Major findings from Surveys and Studies

Furthermore, other studies conducted by different agencies and NGOs reveal the same trend. A survey conducted by NGO Caritas Community surveyed 527 households in the year 2020 and 2021 living in inadequate housing, including subdivided units and asked tenants to score their physical and mental well-being on a scale of up to 100. The results revealed 3 out of 5 scored below 50 for physical health, and more than 9 in 10 scored below 50 for mental health. Many suffered muscle strain, cardiovascular diseases and respiratory problems, as well as mental disorders, and some blamed their poor living conditions (SNMP, 2022).

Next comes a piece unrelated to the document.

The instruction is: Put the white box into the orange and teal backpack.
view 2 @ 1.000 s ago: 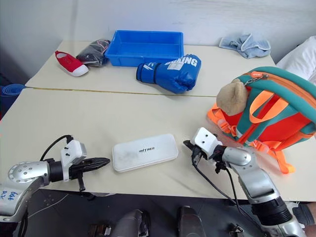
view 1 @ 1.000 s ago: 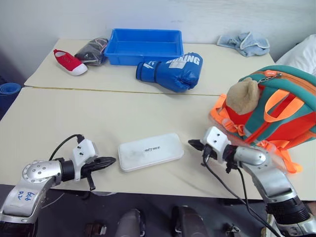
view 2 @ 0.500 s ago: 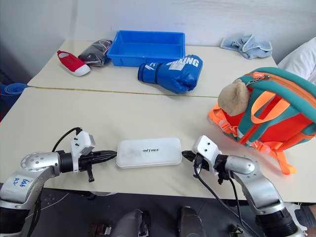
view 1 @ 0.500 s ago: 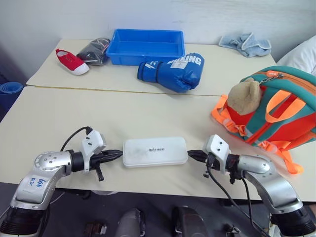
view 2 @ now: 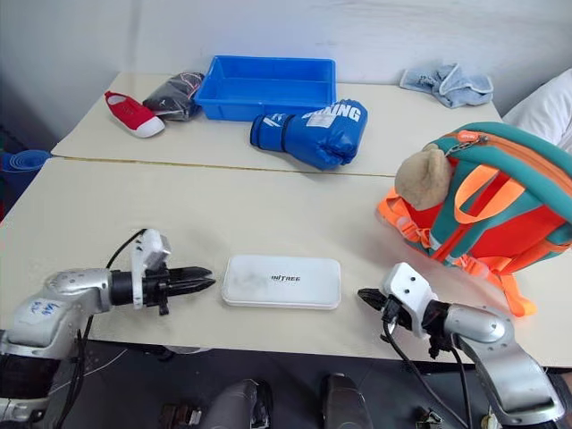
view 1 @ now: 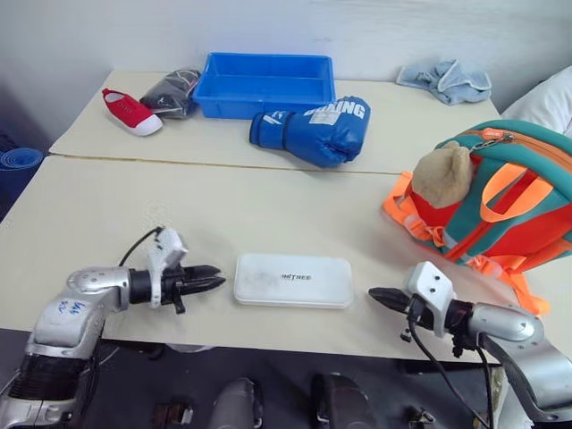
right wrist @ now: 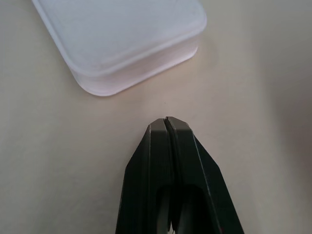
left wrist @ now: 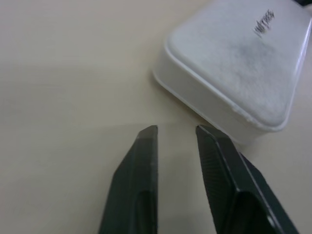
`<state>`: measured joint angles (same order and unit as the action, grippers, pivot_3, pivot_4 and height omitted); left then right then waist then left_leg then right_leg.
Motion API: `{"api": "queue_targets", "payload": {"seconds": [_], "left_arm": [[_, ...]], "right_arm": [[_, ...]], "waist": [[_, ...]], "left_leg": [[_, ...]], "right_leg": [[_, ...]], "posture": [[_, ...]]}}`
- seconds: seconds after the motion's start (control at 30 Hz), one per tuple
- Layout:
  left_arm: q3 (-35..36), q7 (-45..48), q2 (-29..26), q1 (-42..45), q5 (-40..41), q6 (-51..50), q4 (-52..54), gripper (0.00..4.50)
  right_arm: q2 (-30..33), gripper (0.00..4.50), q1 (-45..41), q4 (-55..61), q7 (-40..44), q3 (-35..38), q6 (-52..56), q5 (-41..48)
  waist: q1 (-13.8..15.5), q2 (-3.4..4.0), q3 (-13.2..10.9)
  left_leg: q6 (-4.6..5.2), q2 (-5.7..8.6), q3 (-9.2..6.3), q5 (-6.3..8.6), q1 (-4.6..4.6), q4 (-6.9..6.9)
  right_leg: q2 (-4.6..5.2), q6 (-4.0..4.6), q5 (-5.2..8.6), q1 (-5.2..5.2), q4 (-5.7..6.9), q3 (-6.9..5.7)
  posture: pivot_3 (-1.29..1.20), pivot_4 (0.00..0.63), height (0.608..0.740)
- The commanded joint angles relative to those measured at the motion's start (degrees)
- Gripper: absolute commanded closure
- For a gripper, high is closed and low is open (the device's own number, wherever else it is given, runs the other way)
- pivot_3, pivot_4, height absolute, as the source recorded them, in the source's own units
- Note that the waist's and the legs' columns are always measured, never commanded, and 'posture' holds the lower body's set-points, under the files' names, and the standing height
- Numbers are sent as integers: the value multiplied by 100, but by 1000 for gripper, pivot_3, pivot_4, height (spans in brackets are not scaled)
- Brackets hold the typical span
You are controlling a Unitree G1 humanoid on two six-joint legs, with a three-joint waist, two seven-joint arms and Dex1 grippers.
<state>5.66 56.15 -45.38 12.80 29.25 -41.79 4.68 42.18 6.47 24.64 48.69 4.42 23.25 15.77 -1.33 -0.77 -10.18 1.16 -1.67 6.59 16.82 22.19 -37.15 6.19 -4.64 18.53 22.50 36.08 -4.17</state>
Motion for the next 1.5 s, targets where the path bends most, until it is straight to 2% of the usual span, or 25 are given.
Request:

Furthermore, the students who are residing in such housing conditions are having a higher risk of eye problems due to lack of natural light and spinal problems due to studying in bed.

A survey by  Kwai Chung Subdivided Flat Residents Alliance , found that about 3 out of 4 of 78 people living in subdivided flats have suffered some form of depression, and 2 out of 5 have some form of anxiety (South China Morning Post, 2022). Furthermore, a study of 104 households living in the subdivided flats in Kwai Tsing district, surveyed HKSKH Lady MacLehose Centre revealed 80% surveyed suffered from mental distress. The follow-up study revealed that signs of depression and/or anxiety were displayed by seven of them, while two were diagnosed with a mental disorder.

The lack of escape routes and the inhumanly small spaces available force most of the inhabitants into conflicts. Despite taking more than 50 percent of their income, it becomes the only form of housing available to them. The adverse conditions, such as the rise of the Covid-19 pandemic, were further exacerbated by this situation. Due to the rapid increase in Covid cases, people were forced to reside on rooftops and stairs.

Conclusion

Urban Landscape of Hong Kong

This entire saga brings in two major questions. First, to what extent can environmental policies be implemented costing basic affordability? The existing scenario indulges in many compromises which would have to be made to suffice the basic need for housing. This involves a compromise with the rich flora and fauna.

Secondly, how policies could be formulated which can bring in welfare for the increasing inflow of economically weaker sections.With private players dominant in the city’s economy, this poses a huge challenge as well as a barrier to the development of the affordable housing sector. The impact, however, translating to the mental, physical and psychological health of the inmates brings in a much larger threat, particularly the lower and middle-income groups. They have been exposed to inhumane conditions which have not only impacted them but the overall livable quality of Hong Kong.

This densified and congested built form has most impacted mental health with an increase in depression, anxiety and other mental states. The Hong Kong Housing Society Universal Design Guidelines (2005) note that ‘the dimension of living space can affect the psychological health and wellbeing of residents, particularly those who spend long periods at home.’  However, 47% of homes in Hong Kong have a floor area under 40 sqm; a further 43.4% have 40–70 sqm which is below the standardised sizes for  holistic growth and development. (Hong Kong Housing Authority, 2014).

The degradation of health fundamentally affects not only the cultural life of a city but also its economy and the accumulation and generation of capital. This raises a significant question about how the challenge to basic livability is impacting the health and well-being of the people living in Hong Kong.